Conference Coverage

Aspirin may protect against dementia in T2DM

 

Key clinical point: Long-term use of low-dose aspirin may protect against incident dementia in patients with type 2 diabetes mellitus.

Major finding: Daily low-dose aspirin reduced the incidence of dementia by more than one-third in patients with type 2 diabetes.

Study details: A multicenter randomized prospective cohort study of 2,536 patients with type 2 diabetes.

Disclosures: The study presenter reported having no financial conflicts.

Source: Matsumoto C. AHA scientific sessions.


 

REPORTING FROM THE AHA SCIENTIFIC SESSIONS

ANAHEIM, CALIF.Daily low-dose aspirin reduced the incidence of dementia by more than one-third in patients with type 2 diabetes mellitus in the randomized JPAD 2 study, Chisa Matsumoto, MD, reported at the American Heart Association scientific sessions.

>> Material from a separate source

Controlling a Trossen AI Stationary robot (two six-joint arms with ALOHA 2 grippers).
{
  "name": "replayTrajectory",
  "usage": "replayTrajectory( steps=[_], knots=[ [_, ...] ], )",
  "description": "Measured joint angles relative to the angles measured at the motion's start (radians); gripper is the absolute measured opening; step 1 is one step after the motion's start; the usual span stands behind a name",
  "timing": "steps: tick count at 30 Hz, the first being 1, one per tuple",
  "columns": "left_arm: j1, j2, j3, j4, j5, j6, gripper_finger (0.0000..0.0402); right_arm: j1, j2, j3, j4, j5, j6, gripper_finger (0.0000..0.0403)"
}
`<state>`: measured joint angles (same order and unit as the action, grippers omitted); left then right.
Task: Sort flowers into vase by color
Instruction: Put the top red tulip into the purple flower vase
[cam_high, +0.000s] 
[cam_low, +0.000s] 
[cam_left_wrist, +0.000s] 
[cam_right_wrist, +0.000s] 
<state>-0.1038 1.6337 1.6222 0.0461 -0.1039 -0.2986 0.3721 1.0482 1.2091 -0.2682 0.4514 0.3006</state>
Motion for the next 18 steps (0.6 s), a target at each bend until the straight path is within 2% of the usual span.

The benefit was restricted to women with T2DM. During a median 9.7 years of follow-up, the incidence of dementia, as defined by prescription of antidementia drugs or hospitalization for dementia, was 2.7 cases per 1,000 person-years in women randomized to low-dose aspirin and 6 per 1,000 person-years in those assigned to standard care. This translated to a 60% relative risk reduction in a multivariate analysis adjusted for age, hypertension, dyslipidemia, smoking, and hemoglobin A1c level, according to Dr. Matsumoto of Hyogo (Japan) College of Medicine.

Dr. Chisa Matsumoto of Hyogo (Japan) College of Medicine Bruce Jancin/Frontline Medical News
Dr. Chisa Matsumoto
In men with T2DM, there was no significant difference in rates of new-onset dementia between the low-dose aspirin and control groups.

JPAD 2 was a multicenter prospective cohort study of 2,536 Japanese patients with T2DM who previously participated in the open-label randomized Japanese Primary Prevention of Atherosclerosis with Aspirin for Diabetes (JPAD) trial, which ran from 2002 to 2008. Patients’ average age at baseline was 64 years; they had a 7-year duration of diabetes and no history of cardiovascular disease or dementia. When JPAD ended, patients continued on in JPAD 2, with follow-up through July 2015.